▸ The task
The full listing should be written out verbatim, and its images should be dropped.

BEGIN

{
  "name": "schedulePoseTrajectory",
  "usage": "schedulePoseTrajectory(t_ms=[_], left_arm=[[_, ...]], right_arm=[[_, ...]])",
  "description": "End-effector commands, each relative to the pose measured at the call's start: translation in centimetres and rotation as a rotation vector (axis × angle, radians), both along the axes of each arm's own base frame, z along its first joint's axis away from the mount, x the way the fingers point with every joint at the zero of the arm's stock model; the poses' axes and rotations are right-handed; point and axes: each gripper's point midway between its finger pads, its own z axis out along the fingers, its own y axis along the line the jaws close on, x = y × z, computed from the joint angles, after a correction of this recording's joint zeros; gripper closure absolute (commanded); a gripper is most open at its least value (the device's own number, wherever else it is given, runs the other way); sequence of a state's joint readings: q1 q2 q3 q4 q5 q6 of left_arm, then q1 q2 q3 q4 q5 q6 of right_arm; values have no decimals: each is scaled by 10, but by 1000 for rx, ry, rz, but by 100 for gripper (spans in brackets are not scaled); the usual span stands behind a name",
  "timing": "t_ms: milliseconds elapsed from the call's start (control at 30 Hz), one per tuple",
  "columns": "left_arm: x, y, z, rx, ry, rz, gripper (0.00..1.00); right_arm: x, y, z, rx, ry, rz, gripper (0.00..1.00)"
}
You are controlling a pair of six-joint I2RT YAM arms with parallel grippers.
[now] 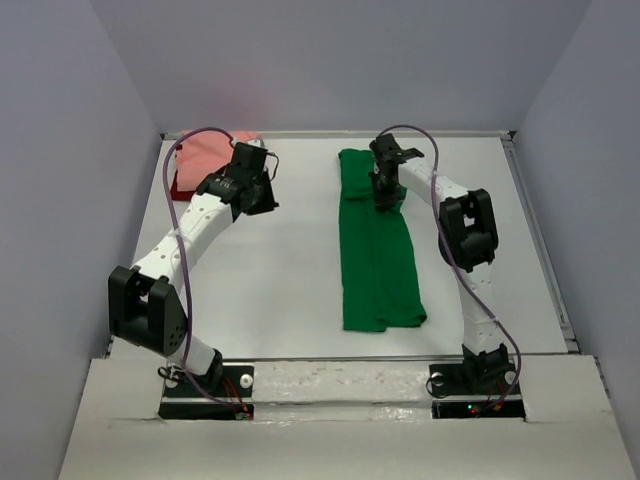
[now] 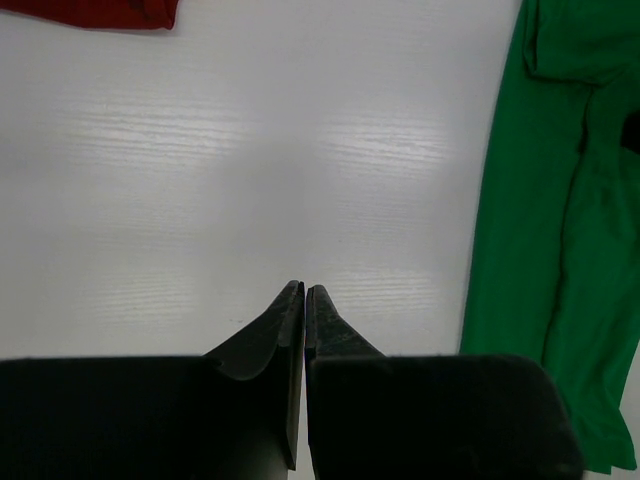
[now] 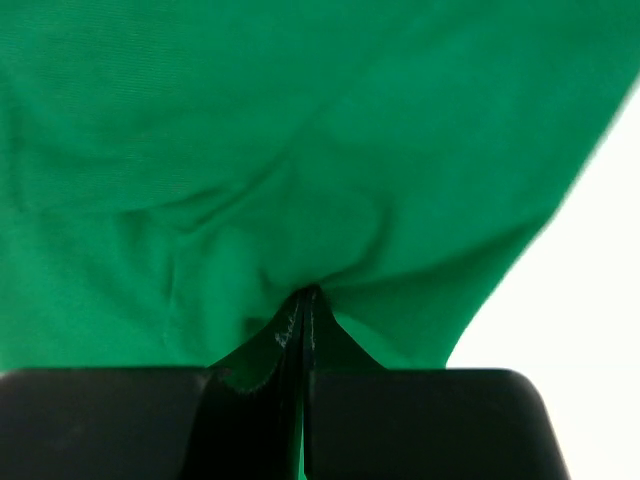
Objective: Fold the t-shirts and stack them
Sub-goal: Grab the bottom of the folded rectangular tshirt with both arms
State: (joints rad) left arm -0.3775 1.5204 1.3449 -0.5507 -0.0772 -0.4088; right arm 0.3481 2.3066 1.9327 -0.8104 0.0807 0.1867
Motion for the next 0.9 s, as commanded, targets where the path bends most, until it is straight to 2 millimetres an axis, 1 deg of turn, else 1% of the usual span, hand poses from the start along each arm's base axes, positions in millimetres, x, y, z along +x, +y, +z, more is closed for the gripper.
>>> schedulePoseTrajectory(t_ms=[0, 33, 67, 233, 267, 300, 333, 367, 400, 433, 533, 600, 633, 700, 733, 833, 867], left_arm=[[-6, 2, 17, -25, -48, -26, 85], [-7, 2, 17, -28, -51, -26, 85], [-10, 1, 13, -33, -42, -31, 85], [-15, 1, 8, -39, -33, -40, 85], [-17, 2, 7, -37, -30, -41, 85], [-18, 3, 7, -36, -30, -40, 85], [-17, 4, 8, -35, -34, -37, 85], [-18, 4, 8, -36, -33, -38, 85], [-18, 5, 8, -35, -34, -38, 85], [-18, 5, 8, -36, -32, -39, 85], [-19, 4, 9, -37, -31, -43, 85], [-19, 5, 9, -36, -30, -43, 85], [-19, 4, 8, -37, -28, -46, 85], [-21, 5, 7, -38, -21, -47, 85], [-22, 4, 7, -42, -23, -52, 85], [-25, 3, 6, -48, -16, -55, 85], [-27, -1, 7, -67, -14, -76, 85]], right_arm=[[0, 48, 2, 100, 15, 92, 100], [1, 50, 0, 104, 16, 93, 100], [7, 53, 7, 118, 2, 98, 100], [19, 58, 11, 114, -6, 106, 100], [21, 62, 12, 128, -1, 114, 100], [17, 64, 8, 139, 18, 120, 100], [22, 69, 13, 160, 5, 130, 100], [22, 72, 11, 174, 12, 136, 100], [26, 74, 16, 183, -1, 135, 100], [25, 74, 14, 181, 6, 134, 100], [31, 75, 16, 180, -10, 133, 100], [35, 73, 17, 160, -21, 129, 100], [36, 71, 10, 143, -13, 134, 100], [40, 67, 9, 117, -21, 139, 100], [40, 66, 1, 109, -11, 141, 100], [45, 58, 0, 61, -31, 125, 100], [51, 50, 4, 14, -61, 112, 100]])
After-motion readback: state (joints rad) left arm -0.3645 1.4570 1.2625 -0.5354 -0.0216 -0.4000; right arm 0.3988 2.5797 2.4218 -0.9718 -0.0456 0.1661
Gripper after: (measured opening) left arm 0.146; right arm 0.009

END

▸ Response
{
  "name": "schedulePoseTrajectory",
  "usage": "schedulePoseTrajectory(t_ms=[_], left_arm=[[_, ...]], right_arm=[[_, ...]])",
  "description": "End-effector commands, each relative to the pose measured at the call's start: translation in centimetres and rotation as a rotation vector (axis × angle, radians), both along the axes of each arm's own base frame, z along its first joint's axis away from the mount, x the way the fingers point with every joint at the zero of the arm's stock model; the poses' axes and rotations are right-handed; point and axes: each gripper's point midway between its finger pads, its own z axis out along the fingers, its own y axis along the line the jaws close on, x = y × z, computed from the joint angles, after a correction of this recording's joint zeros; gripper closure absolute (commanded); a gripper is most open at its least value (the device's own number, wherever else it is given, runs the other way); sequence of a state's joint readings: q1 q2 q3 q4 q5 q6 of left_arm, then q1 q2 q3 q4 q5 q6 of right_arm; values have no decimals: each is scaled by 10, but by 1000 for rx, ry, rz, but by 100 for gripper (spans in brackets are not scaled); the usual span stands behind a name",
  "timing": "t_ms: milliseconds elapsed from the call's start (control at 30 Hz), one per tuple",
  "columns": "left_arm: x, y, z, rx, ry, rz, gripper (0.00..1.00); right_arm: x, y, z, rx, ry, rz, gripper (0.00..1.00)"
}
You are controlling a pair of six-joint I2RT YAM arms with parallel grippers.
[now] 
[now] 
[now] 
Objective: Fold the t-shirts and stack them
Sub-goal: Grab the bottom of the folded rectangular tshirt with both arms
State: (joints rad) left arm -0.3775 1.5204 1.3449 -0.5507 -0.0772 -0.4088; right arm 0.3481 2.3066 1.9327 -0.8104 0.0807 0.1867
Motion for the next 0.9 s, as commanded, targets where the path bends most, until it is straight to 2 millimetres an axis, 1 deg of turn, else 1% of the usual span, hand poses from the start along each arm's base axes, positions in millimetres, x, y, z along +x, +y, +z, more is closed for the gripper.
>>> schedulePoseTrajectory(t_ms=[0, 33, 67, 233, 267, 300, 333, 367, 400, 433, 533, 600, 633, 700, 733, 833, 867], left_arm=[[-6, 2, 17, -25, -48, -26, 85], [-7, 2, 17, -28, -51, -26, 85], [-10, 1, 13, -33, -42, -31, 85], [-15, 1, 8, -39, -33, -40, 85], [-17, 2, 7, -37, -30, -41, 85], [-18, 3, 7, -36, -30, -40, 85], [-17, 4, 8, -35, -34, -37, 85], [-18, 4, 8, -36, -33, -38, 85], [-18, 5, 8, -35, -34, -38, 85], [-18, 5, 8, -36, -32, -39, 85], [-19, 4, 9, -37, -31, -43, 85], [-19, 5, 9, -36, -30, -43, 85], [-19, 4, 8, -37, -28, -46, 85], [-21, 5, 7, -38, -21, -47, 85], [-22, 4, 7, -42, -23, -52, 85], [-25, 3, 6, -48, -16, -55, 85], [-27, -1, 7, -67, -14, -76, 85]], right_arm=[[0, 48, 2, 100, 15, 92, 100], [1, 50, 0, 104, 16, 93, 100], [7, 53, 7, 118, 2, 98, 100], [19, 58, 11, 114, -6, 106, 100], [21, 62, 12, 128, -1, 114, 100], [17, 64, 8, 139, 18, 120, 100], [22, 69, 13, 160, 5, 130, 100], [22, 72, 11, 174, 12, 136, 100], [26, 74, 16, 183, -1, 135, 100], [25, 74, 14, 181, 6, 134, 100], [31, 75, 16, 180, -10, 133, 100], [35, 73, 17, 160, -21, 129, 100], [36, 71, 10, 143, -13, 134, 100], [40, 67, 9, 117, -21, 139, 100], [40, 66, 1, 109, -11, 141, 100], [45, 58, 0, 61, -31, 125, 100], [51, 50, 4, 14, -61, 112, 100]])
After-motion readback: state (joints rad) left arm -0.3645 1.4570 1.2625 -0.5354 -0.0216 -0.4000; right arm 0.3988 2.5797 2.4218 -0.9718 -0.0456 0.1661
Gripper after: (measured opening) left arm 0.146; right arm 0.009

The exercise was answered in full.